> _WHAT YOU NEED TO DO_:
Wherever a line in the data below holds "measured", copy that line.
☆ ☆ ☆ ☆ ☆
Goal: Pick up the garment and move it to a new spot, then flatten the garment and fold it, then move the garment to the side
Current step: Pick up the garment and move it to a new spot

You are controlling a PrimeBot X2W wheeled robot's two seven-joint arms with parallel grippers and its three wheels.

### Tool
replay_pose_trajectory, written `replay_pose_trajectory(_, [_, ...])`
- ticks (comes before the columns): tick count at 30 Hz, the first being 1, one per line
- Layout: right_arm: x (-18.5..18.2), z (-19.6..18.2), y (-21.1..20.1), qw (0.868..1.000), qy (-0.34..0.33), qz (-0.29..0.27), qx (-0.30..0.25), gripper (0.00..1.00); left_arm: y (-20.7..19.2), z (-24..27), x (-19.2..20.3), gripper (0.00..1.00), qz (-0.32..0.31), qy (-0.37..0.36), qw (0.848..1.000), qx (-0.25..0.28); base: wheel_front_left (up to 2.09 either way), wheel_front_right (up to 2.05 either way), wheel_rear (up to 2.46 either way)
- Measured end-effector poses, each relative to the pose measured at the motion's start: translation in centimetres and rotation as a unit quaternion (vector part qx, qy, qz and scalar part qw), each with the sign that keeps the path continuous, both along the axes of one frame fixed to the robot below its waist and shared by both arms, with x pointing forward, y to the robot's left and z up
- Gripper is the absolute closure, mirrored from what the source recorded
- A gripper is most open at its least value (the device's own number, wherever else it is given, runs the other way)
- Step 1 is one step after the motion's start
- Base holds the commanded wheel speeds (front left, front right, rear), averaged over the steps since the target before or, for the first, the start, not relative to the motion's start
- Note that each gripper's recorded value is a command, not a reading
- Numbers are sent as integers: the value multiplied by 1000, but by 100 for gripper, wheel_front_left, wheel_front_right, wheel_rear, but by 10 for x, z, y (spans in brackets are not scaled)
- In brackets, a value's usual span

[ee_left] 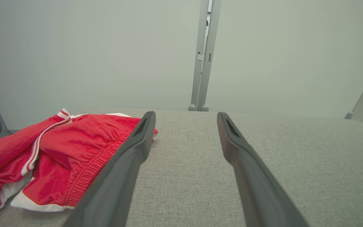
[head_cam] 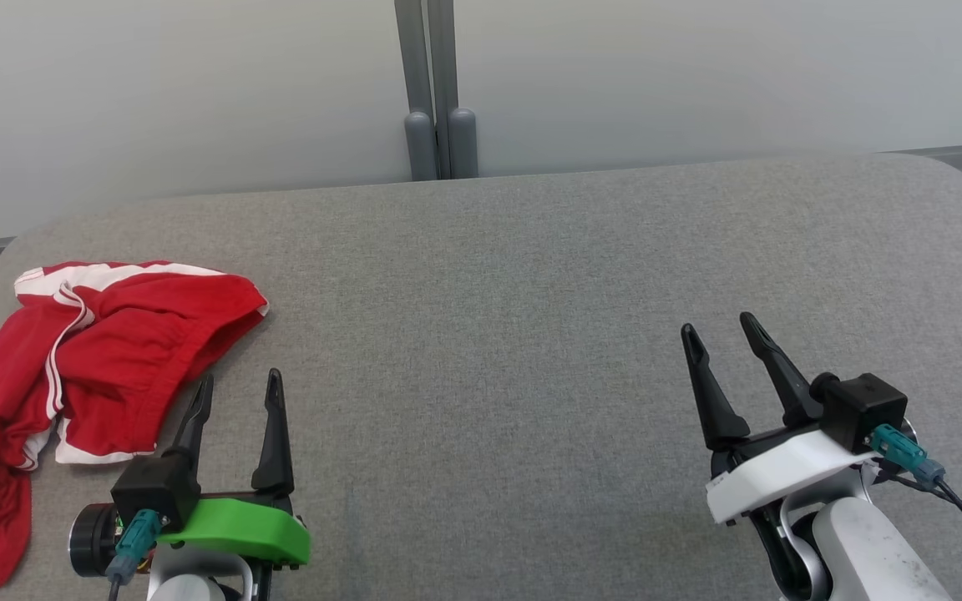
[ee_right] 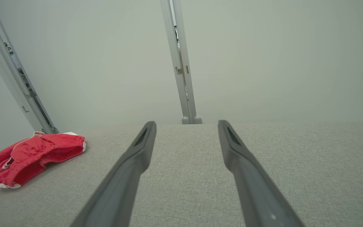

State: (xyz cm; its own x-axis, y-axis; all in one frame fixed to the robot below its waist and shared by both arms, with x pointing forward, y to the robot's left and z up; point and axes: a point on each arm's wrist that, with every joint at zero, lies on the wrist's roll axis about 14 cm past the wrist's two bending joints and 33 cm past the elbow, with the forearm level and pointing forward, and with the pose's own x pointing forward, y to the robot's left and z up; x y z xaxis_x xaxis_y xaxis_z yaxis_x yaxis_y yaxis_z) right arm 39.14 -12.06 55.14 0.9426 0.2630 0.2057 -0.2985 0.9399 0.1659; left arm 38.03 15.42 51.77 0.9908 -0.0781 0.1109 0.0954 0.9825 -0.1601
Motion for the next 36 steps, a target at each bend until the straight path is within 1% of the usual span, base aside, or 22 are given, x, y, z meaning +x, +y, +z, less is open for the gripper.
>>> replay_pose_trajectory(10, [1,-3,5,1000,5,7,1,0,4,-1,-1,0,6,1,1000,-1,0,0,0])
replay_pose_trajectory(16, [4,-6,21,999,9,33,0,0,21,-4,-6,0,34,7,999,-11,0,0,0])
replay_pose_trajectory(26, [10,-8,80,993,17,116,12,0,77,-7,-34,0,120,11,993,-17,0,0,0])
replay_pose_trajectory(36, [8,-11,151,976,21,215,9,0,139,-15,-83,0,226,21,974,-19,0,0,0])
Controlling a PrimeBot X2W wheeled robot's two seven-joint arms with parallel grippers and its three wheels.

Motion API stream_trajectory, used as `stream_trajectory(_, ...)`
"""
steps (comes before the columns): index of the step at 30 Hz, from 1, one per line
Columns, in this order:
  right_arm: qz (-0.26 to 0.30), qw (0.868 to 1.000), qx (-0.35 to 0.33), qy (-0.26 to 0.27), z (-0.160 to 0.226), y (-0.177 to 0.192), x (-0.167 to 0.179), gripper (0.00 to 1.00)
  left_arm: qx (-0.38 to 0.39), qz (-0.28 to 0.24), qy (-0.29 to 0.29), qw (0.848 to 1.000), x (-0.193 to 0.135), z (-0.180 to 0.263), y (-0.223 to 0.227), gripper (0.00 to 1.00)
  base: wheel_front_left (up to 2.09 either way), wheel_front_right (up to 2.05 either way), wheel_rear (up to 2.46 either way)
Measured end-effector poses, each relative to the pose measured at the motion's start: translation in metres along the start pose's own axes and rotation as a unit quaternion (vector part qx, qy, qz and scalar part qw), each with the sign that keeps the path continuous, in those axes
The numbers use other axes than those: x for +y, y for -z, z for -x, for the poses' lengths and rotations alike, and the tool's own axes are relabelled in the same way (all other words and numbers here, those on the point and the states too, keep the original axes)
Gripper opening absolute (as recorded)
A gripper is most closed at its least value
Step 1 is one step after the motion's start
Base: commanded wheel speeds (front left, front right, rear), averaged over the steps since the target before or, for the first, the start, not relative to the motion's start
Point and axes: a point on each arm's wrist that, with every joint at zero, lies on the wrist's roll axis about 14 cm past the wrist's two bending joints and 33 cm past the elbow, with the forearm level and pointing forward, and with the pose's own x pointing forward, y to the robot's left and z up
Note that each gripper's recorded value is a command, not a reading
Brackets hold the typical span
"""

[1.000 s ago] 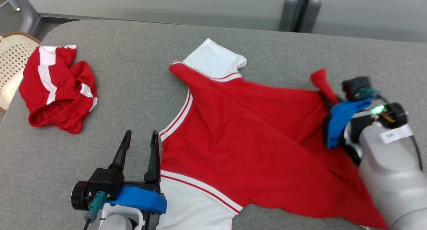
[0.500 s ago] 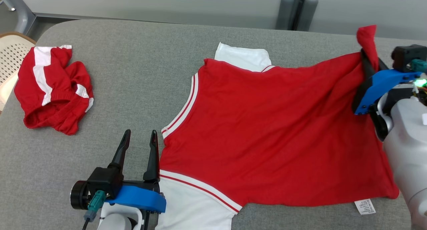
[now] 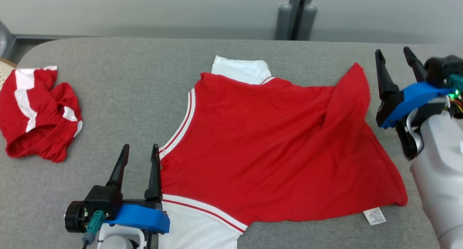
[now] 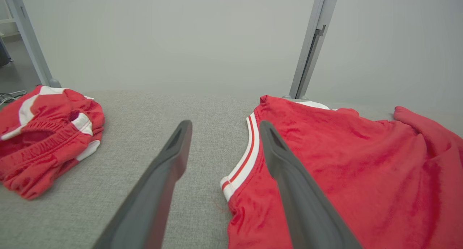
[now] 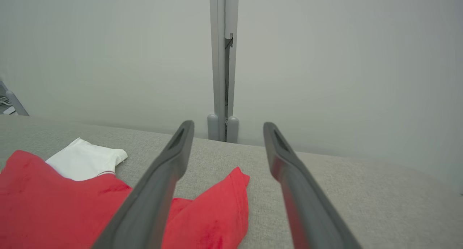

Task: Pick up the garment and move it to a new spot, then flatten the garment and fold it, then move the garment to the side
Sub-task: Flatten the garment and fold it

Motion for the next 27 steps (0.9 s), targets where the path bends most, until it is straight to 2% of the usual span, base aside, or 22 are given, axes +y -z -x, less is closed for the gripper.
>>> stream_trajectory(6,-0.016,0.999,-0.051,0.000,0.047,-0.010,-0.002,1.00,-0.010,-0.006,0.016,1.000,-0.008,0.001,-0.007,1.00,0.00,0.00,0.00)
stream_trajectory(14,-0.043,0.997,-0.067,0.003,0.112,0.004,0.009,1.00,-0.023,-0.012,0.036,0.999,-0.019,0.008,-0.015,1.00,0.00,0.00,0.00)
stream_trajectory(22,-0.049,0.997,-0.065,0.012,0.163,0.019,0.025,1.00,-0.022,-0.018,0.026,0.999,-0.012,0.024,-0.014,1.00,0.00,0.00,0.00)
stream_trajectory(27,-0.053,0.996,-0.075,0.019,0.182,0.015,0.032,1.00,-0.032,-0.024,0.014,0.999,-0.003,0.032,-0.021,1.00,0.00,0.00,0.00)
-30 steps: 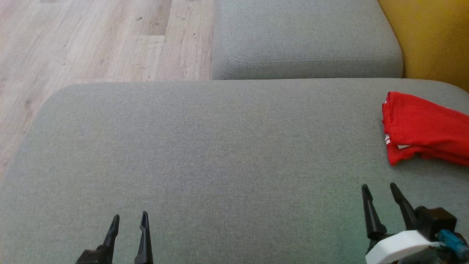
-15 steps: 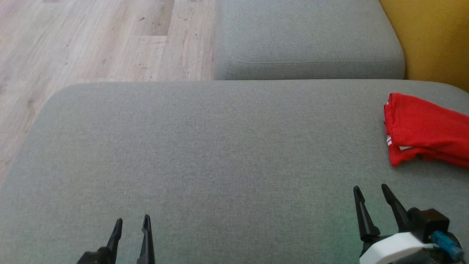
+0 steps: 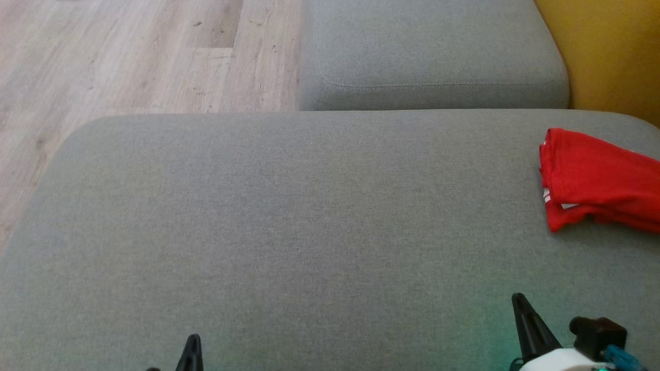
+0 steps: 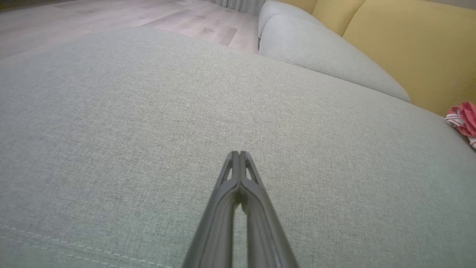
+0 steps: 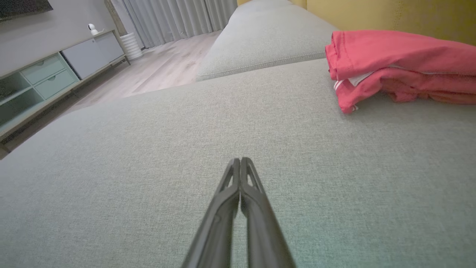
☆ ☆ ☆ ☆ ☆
> _PROBLEM SOLUTION_:
- Measured end-effector poses, each relative to the pose measured at the motion's start: translation in centimetres and rotation as a unit quaternion (vector part qx, qy, qz and scalar part qw), each with the sign that keeps the path continuous, both along the axes of one frame fixed to the robot below its waist and shared by both arms, with x pointing forward, y to the robot's left and z up
Measured end-effector poses, each relative to the pose measured at the motion's start: translation in metres along the start pose's own axes and rotation as a unit quaternion (vector part qx, qy, qz and scalar part qw), each with the sign that keeps the path continuous, in those axes

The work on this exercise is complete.